少し前に、日本が中国主導のアジアインフラ投資銀行(AIIB)に入るかどうかが議論となりました。私もADB総裁時代に16回、中国に行って、毎回、財政部長(大臣)ほかと議論をしてきましたが、その中で取り上げられたこともあります。

日本が、多くの税金を使って出資をしてまで、中国がマルチというより一国で提案して作った機関であるAIIBに入らないという判断はよかったとして、AIIBを必要以上にたたく必要があるとも思いません。「一帯一路」にしても経済合理性の乏しいプロジェクトが多く、あまり成功しているとは思いませんし、それに対抗するといった発想で臨む必要はないだろうということです。

日本が議長を務めた2019年の大阪サミットでは、中国も含めた形で「質の高いインフラ投資の原則」が取りまとめられましたが、とてもいいことだと思います。環境社会配慮の重視や借り入れ国の債務の持続可能性なども入っています。

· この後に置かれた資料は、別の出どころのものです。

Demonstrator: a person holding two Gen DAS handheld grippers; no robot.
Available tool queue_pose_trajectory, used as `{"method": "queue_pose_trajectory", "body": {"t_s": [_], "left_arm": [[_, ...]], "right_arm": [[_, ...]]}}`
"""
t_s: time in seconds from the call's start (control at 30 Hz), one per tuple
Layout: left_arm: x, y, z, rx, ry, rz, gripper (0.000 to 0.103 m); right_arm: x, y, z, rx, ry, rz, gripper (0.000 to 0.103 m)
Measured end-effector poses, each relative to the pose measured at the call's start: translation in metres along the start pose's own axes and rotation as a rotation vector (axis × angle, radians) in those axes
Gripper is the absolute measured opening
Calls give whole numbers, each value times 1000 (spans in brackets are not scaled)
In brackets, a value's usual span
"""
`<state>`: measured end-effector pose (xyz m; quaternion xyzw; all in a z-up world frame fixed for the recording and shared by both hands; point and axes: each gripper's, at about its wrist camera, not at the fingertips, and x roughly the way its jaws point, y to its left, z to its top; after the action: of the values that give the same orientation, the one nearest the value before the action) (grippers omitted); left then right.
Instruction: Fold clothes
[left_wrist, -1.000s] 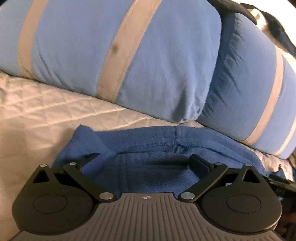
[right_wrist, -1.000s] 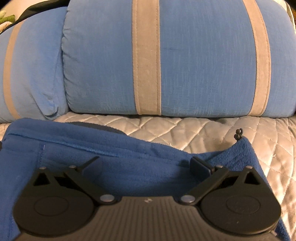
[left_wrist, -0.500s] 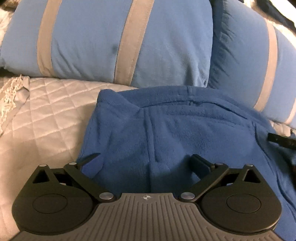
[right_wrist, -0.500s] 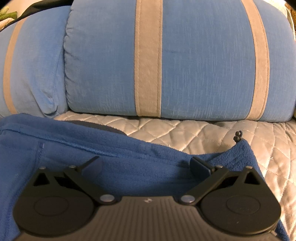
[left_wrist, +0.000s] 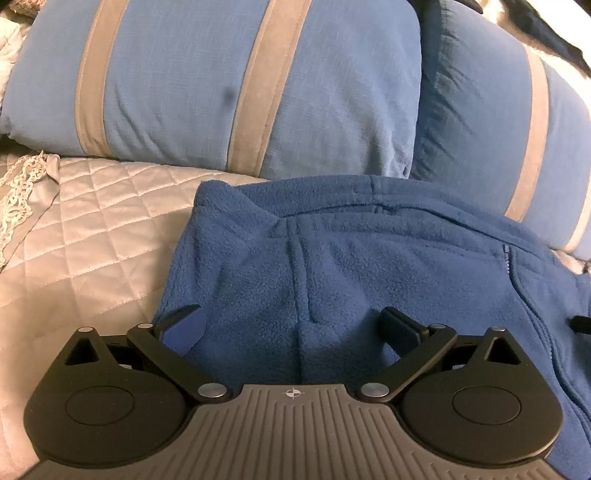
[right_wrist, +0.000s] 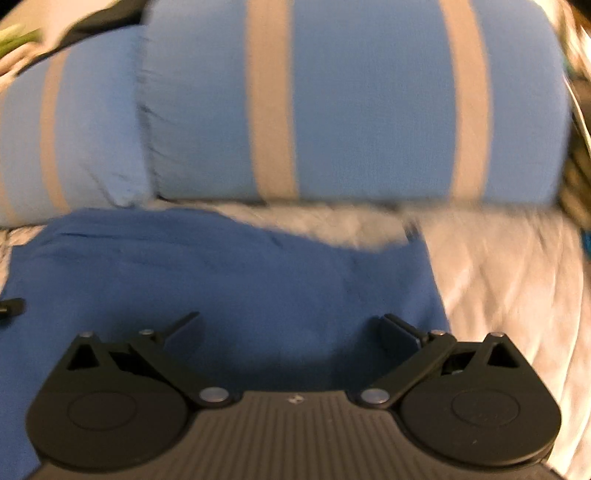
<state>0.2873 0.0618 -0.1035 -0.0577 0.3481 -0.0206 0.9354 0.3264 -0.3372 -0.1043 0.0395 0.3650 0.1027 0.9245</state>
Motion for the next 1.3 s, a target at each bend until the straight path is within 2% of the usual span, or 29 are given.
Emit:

相手がやっているからすぐ対抗しなくてはならないとか、相手が何か始めたらすぐそのバスに乗らなくてはとか、そういうのではない毅然とした態度というのか、しっかりした哲学のある姿勢が必要なのではないでしょうか。中国でも、私が話を重ねてきた専門分野の高官は能力も高く、公平です。

もう一度言うと、すべての面において中国を包囲するとか、あるいは対立軸で考えるというのは、私はいかがなものかと思っているわけです。RCEP(地域的な包括的経済連携協定)にしても、インドが抜けると中国中心になってしまうという議論がありますが、もともとASEAN(東南アジア諸国連合)本位で進めているものですし、日本も大きな役割を果たしています。すべてのことを中国がヘゲモニーを握るために使われると見るのは行きすぎです。

中国の一部には、将来的には中国もTPP(環太平洋パートナーシップ協定)に入るべきだという議論もあると聞きますし、私が財務官のときにもそのような可能性を言う中国の高官がいました。それはそれで前向きにとらえてよいと思うのですが。